Source records
- - -
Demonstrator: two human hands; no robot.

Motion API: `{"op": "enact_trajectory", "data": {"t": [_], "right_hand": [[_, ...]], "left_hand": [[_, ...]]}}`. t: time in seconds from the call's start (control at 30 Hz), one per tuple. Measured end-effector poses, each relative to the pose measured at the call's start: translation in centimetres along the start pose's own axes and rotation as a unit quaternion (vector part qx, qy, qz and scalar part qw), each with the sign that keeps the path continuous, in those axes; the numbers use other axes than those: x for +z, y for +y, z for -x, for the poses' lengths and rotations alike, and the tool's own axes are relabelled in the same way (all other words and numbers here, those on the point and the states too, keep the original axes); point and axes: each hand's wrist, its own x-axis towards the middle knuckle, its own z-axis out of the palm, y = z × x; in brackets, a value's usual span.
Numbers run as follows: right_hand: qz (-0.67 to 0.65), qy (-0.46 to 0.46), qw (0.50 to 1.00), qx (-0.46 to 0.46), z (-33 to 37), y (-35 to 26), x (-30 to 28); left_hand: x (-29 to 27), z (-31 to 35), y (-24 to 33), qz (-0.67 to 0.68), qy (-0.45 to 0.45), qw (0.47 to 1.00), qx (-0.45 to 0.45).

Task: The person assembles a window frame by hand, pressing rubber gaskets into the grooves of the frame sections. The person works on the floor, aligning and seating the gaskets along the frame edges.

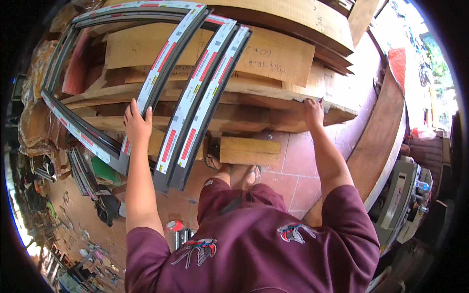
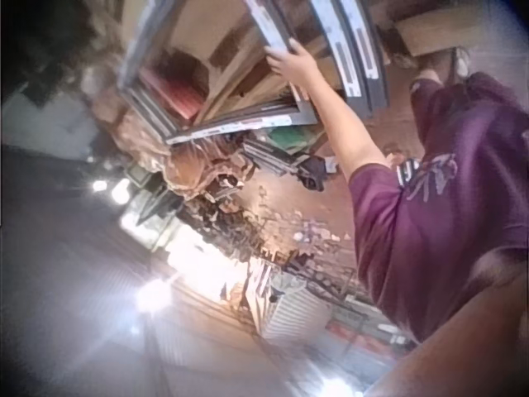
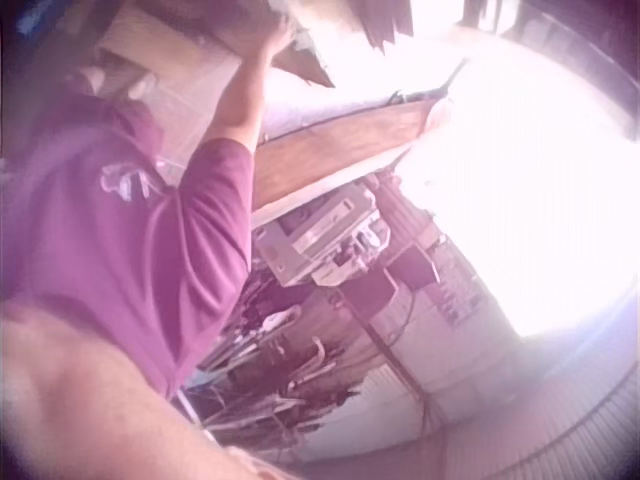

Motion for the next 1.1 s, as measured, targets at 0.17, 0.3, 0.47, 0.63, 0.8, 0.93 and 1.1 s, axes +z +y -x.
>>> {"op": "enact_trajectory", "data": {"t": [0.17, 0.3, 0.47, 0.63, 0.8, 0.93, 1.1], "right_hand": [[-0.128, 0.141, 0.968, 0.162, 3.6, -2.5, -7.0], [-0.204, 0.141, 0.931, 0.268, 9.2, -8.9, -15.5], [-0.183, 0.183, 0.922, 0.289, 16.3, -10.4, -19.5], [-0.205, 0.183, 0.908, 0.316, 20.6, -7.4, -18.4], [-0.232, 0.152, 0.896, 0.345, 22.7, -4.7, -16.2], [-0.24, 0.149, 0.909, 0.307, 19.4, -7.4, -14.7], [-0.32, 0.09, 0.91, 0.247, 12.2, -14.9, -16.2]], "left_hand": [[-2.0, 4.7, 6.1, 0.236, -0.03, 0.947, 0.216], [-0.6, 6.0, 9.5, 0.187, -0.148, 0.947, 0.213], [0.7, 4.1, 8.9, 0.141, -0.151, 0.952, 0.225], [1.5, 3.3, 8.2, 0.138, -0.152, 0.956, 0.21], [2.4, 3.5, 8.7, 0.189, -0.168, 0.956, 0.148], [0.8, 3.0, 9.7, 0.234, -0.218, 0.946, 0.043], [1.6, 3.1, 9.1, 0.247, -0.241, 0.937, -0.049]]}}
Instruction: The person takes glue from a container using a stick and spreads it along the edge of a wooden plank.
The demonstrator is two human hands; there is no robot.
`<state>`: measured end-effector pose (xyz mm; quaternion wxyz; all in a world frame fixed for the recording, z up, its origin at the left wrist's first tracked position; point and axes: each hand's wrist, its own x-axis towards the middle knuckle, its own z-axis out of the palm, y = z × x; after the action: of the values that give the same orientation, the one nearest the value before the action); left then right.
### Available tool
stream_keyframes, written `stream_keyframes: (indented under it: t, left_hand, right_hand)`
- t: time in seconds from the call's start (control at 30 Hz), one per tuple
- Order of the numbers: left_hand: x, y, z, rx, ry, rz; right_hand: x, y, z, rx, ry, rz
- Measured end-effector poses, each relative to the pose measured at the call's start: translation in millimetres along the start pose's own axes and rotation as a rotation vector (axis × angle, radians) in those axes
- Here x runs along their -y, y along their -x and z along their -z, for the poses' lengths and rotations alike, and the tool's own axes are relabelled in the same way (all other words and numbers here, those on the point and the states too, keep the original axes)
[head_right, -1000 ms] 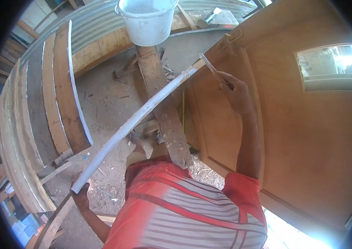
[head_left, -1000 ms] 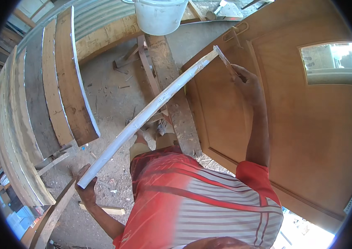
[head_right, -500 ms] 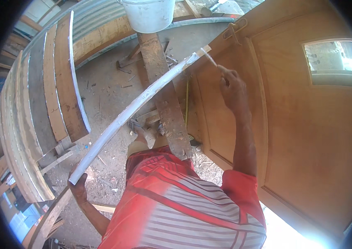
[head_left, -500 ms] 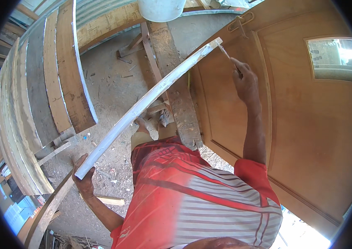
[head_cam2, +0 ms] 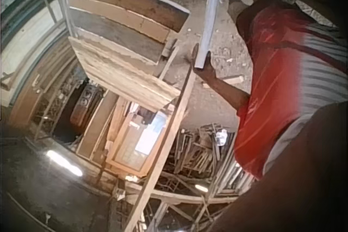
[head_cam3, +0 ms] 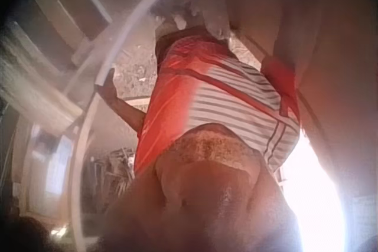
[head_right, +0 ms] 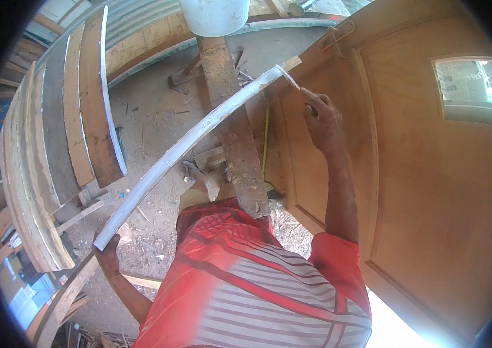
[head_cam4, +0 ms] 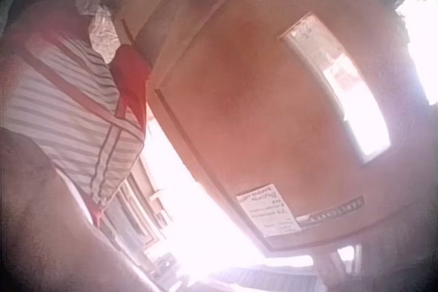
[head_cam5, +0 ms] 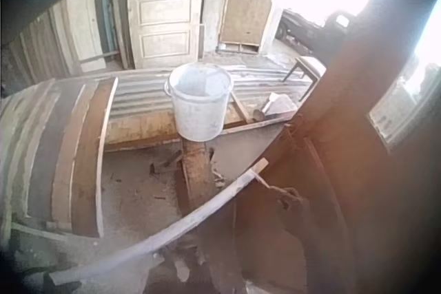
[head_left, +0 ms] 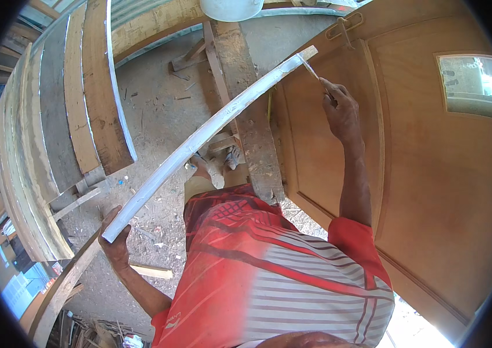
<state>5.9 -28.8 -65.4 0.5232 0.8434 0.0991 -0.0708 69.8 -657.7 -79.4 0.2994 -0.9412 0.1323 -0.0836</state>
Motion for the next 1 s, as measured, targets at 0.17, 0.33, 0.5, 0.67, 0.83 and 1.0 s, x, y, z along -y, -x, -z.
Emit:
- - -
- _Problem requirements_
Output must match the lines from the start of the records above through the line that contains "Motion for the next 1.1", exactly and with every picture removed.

- _Result_
Demonstrator: two human hands; no robot.

Motion API: `{"op": "enact_trajectory", "data": {"t": [_], "right_hand": [[_, ...]], "left_hand": [[_, ...]]}}`. t: time in seconds from the call's start (control at 30 Hz), one per tuple. Measured end-effector poses, each relative to the pose measured at the call's start: translation in centimetres along the start pose's own axes and rotation as a unit quaternion (vector part qx, qy, qz and scalar part qw), each with the sign that keeps the path continuous, in those axes; the numbers use other axes than those: x for +z, y for +y, z for -x, for the poses' lengths and rotations alike, and the tool's own axes are relabelled in the same way (all other words and numbers here, those on the point and the states too, keep the original axes); point and axes: each hand's wrist, its own x-axis towards the middle knuckle, its own z-axis out of the palm, y = z × x; in brackets, a value's usual span.
Numbers run as follows: right_hand: qz (-0.67 to 0.65), qy (-0.46 to 0.46), qw (0.50 to 1.00), qx (-0.46 to 0.46), z (-33 to 37), y (-35 to 26), x (-30 to 28); left_hand: x (-29 to 27), z (-31 to 35), y (-24 to 33), qz (-0.67 to 0.68), qy (-0.45 to 0.45), qw (0.47 to 1.00), qx (-0.45 to 0.45).

Task: The person assembles a window frame by hand, pressing rubber gaskets into the grooves of the frame sections. The person works on the floor, aligning and seating the gaskets along the frame edges.


Motion for the next 1.1 s, as measured, targets at 0.17, 0.3, 0.47, 0.63, 0.8, 0.93 and 1.1 s, axes +z +y -x.

No additional answer is expected.